How then shall we live? What might this scripture give us? One thing it doesn’t give us is an excuse to give up because we feel overwhelmed by all that is happening. It’s not an excuse to live in fear, silence, and inaction. It’s also not a condemnation by God.
In the midst of describing all these terrifying events, Jesus does make a promise: God is with us, yesterday, today, and tomorrow. He doesn’t use these words, but the promise is there. Let’s uncover it.
This scripture is written in a particular literary style called an apocalypse. That word means “an unveiling.” Something is being revealed.
Jesus is unveiling things that are happening, calling them out into the open and naming them, inviting his disciples to see them, to acknowledge them.

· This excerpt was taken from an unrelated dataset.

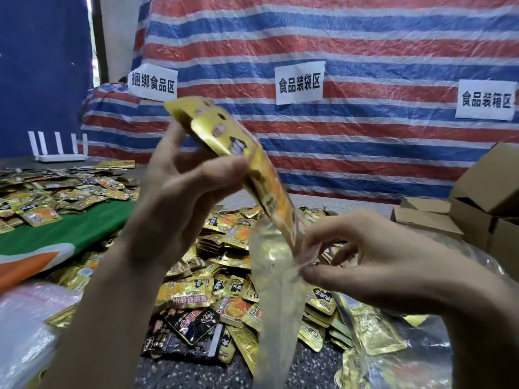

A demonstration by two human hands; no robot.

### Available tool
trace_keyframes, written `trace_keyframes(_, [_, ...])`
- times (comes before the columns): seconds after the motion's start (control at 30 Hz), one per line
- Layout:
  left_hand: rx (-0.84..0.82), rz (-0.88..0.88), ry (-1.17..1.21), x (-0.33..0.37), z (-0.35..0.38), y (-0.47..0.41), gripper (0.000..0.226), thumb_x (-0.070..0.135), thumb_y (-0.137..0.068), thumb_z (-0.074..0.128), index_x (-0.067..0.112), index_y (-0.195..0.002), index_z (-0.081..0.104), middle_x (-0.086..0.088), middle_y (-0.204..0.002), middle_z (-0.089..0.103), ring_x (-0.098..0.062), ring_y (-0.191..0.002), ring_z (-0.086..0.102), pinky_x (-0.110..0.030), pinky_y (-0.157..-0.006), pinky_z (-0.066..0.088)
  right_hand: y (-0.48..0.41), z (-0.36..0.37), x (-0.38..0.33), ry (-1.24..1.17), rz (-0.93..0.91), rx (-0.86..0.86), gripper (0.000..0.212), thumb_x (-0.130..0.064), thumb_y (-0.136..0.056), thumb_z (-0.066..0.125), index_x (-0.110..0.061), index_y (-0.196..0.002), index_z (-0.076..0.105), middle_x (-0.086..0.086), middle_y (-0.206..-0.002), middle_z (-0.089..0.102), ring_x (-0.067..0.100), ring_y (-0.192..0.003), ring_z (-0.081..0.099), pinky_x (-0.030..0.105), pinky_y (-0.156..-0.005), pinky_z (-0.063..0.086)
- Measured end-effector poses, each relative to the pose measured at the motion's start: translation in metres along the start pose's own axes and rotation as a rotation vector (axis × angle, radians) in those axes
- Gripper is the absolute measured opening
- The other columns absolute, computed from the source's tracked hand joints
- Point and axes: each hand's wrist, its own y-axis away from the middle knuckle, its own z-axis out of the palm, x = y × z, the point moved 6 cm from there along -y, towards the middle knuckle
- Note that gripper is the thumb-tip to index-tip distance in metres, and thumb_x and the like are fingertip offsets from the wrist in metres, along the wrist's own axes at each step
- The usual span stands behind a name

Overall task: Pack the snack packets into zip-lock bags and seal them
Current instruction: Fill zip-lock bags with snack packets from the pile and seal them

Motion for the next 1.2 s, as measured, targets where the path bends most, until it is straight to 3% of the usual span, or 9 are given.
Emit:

The things he names were happening in the years that Jesus walked this earth. They were still happening in the years 80, 90, 100, when this Gospel of Luke was recorded. By that time the temple Jesus referred to had indeed been razed to the ground by the Romans. They destroyed the city of Jerusalem in the year 70, looted and destroyed the temple in a siege that lasted almost five months.
When Jesus describes wars and insurrections and all the other scary things, it’s not a warning about the end of the world. It’s a description of the very scary reality of the world he lived in then and the world we live in now.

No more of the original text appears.